Dictating the calendar (and the laws) to a sovereign state

The most delicate passage in the interview concerns the future of the Turin Finals, the new Italian sports law and the way in which Gaudenzi uses the Saudi example as a benchmark and as leverage.

On the new Italian law and the Turin Finals:

“We have a contract with the FITP, we have an excellent relationship and we want to continue with them. If new developments emerge from the government and they are no longer in a position to comply with the contract, then there could be problems. My view on the government coming in is this: it is fine if you want to be involved in sport to help with facilities. Tennis requires enormous investment in venues that are used only a few weeks a year. In Saudi Arabia there will be an investment of 2 billion for the creation of the new Masters, so if there is no intervention from the government this is not sustainable. In Australia, the intervention of the government of Victoria was decisive in building three covered stadiums and today the Melbourne venue is outstanding. We do not want to take the event abroad, we are very happy here, but if the FITP is unable to comply with the clauses [that is, it would have to hand control directly to the government – ed.] then we will have to sit down at the table.”

Here the tone changes compared with the passages in which Gaudenzi speaks as a former player. The register is no longer that of a professional discussing scheduling with fellow professionals, but that of an interlocutor addressing the government of a G7 country on the basis of a new fact of power: there is a sovereign wealth fund, now an owner-stakeholder in part of the ATP ecosystem, ready to allocate “2 billion” to a Masters 1000 on its own soil.

The central issue is not so much that the ATP is asking the Italian state for financial commitment. Major sporting events almost everywhere depend on a combination of public and private resources. What is new is that in Gaudenzi’s line of reasoning it is not only a question of whether public money arrives, but also of how it is allocated and who is to be the preferred interlocutor. The message is: if the new law were to change the balance between FITP and Sport e Salute to the point of calling into question the contract as it stands, “there could be problems”.

In other words, the ATP president is not simply saying “public support is needed to keep the event”. He goes as far as entering into the institutional configuration of Italy: not only how much to spend, but through which body and with what division of power between a federation and a public company. No one in Italy is telling the ATP “you will no longer receive public money”; the question is who manages it, with what responsibilities and under what democratic oversight.

In this context, the figure of “2 billion” ceases to be a mere economic datum and becomes a yardstick used to weigh the choices of a sovereign state: on one side a sovereign fund that invests in its own Masters and already has an ownership role in the Tour’s structures; on the other a G7 country called upon to decide how to use tax revenues collected from its citizens, who then pay again to watch that product through subscriptions to the platforms that distribute it.

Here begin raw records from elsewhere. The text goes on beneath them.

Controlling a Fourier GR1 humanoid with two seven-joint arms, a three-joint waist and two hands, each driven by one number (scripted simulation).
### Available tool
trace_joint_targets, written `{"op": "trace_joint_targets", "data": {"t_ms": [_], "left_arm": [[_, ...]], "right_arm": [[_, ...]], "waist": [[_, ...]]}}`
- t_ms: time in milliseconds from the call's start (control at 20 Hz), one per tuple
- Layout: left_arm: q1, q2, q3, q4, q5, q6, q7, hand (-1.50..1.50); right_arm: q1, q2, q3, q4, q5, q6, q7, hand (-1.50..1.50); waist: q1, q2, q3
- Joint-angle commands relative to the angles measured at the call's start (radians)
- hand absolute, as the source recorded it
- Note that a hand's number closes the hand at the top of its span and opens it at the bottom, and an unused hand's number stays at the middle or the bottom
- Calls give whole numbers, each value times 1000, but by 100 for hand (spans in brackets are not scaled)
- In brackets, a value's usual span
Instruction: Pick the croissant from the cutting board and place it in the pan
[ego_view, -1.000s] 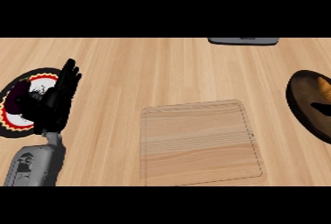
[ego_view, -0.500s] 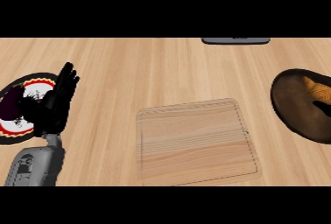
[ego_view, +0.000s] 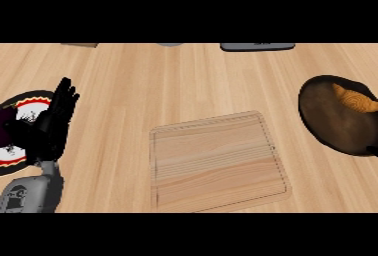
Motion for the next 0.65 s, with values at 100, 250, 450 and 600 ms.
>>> {"op": "trace_joint_targets", "data": {"t_ms": [100, 250, 450, 600], "left_arm": [[30, 5, -5, -52, 2, -5, 27, 0], [23, -3, -7, -59, -7, 12, 26, 0], [32, 40, 30, -61, 38, -42, 14, 0], [-12, -2, -10, -37, 4, -5, 28, 0]], "right_arm": [[234, 80, -14, -364, -98, 154, 98, -150], [354, 163, -8, -570, -122, 186, 154, -150], [532, 335, 12, -879, -157, 217, 238, -150], [640, 391, 2, -1086, -171, 232, 344, -150]], "waist": [[-10, -3, -2], [-15, -2, -2], [15, 9, 0], [28, 15, 3]]}}
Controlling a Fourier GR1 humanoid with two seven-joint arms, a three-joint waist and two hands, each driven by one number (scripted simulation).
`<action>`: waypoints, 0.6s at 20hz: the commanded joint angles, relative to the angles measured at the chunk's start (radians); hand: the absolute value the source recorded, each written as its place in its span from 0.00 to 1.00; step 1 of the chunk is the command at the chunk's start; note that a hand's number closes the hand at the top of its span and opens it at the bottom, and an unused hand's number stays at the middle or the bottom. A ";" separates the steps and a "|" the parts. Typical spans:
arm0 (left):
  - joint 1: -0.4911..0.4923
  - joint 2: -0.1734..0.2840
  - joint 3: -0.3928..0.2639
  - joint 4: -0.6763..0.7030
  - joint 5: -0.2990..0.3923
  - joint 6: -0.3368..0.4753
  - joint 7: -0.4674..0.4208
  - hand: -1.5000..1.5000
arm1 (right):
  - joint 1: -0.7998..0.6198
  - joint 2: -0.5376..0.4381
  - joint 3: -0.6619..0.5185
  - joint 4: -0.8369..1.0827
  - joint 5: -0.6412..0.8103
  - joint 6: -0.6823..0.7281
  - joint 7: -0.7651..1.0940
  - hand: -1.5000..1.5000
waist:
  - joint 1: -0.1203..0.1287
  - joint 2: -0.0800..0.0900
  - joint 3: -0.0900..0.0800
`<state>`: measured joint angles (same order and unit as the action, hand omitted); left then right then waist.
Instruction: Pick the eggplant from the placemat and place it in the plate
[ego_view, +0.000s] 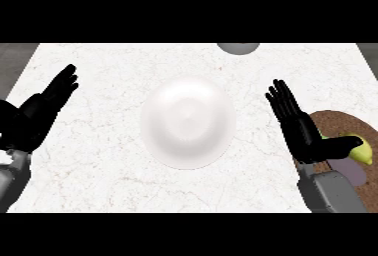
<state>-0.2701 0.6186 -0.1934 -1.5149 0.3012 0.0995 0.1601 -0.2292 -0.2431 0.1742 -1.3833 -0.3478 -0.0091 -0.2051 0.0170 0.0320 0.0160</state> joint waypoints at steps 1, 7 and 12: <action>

The issue is not only the future of the Turin Finals, but the type of relationship that is being built between global sporting circuits, sovereign funds and Western democracies. In Gaudenzi’s words, the ATP appears less and less like a body serving the players and more and more like an actor bringing the priorities of its new shareholders into national decision-making, with the president in the position of a proconsul translating those priorities into the apparently neutral language of “sustainability” and “necessary investment”.